**What you will do:** Go over the data and copy out each line with "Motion" in it.
Data segment Block Start
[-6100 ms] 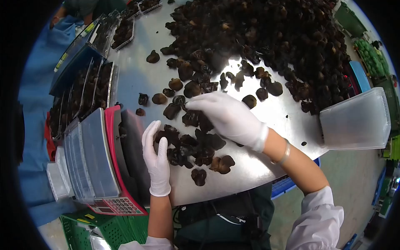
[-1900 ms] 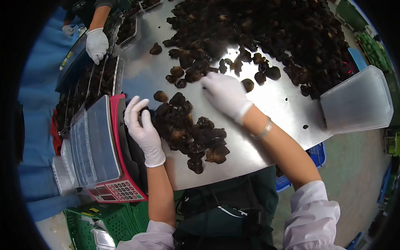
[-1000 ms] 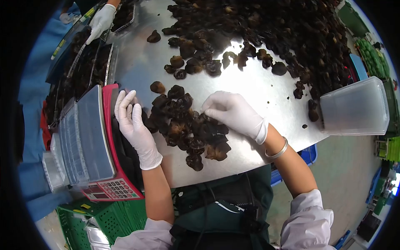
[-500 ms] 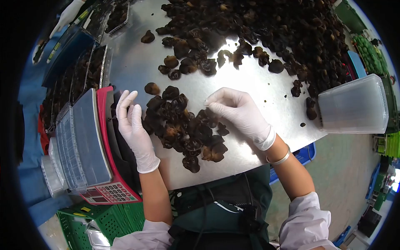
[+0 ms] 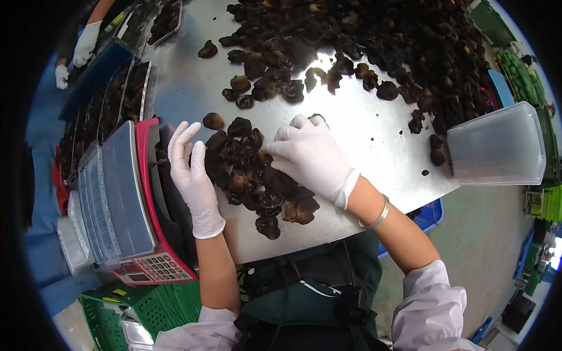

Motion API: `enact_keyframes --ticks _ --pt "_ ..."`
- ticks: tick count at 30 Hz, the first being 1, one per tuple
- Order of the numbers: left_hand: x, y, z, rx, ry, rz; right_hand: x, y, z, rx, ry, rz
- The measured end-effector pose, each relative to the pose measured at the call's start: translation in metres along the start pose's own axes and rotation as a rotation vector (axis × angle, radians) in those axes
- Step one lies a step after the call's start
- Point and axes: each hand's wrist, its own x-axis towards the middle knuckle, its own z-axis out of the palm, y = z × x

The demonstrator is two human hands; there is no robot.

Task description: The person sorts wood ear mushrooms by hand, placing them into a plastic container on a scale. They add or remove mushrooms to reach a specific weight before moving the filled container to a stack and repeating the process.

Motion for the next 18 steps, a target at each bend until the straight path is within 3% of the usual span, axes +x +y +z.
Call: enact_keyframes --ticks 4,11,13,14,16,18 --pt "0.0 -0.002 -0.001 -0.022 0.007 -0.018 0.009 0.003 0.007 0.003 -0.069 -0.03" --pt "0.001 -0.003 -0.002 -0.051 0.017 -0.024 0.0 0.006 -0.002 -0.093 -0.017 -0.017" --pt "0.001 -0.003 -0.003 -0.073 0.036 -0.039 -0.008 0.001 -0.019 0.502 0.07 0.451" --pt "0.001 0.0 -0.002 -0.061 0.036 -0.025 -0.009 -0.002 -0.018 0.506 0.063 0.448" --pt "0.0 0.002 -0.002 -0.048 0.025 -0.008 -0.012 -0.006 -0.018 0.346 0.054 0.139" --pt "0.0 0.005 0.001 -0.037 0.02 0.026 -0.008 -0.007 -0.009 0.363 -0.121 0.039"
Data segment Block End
**Answer box:**
Motion API: `enact_keyframes --ticks _ --pt "_ ..."`
Motion for the next 18 steps, a target at each bend until the straight path is within 3% of the usual span, axes +x +y +z.

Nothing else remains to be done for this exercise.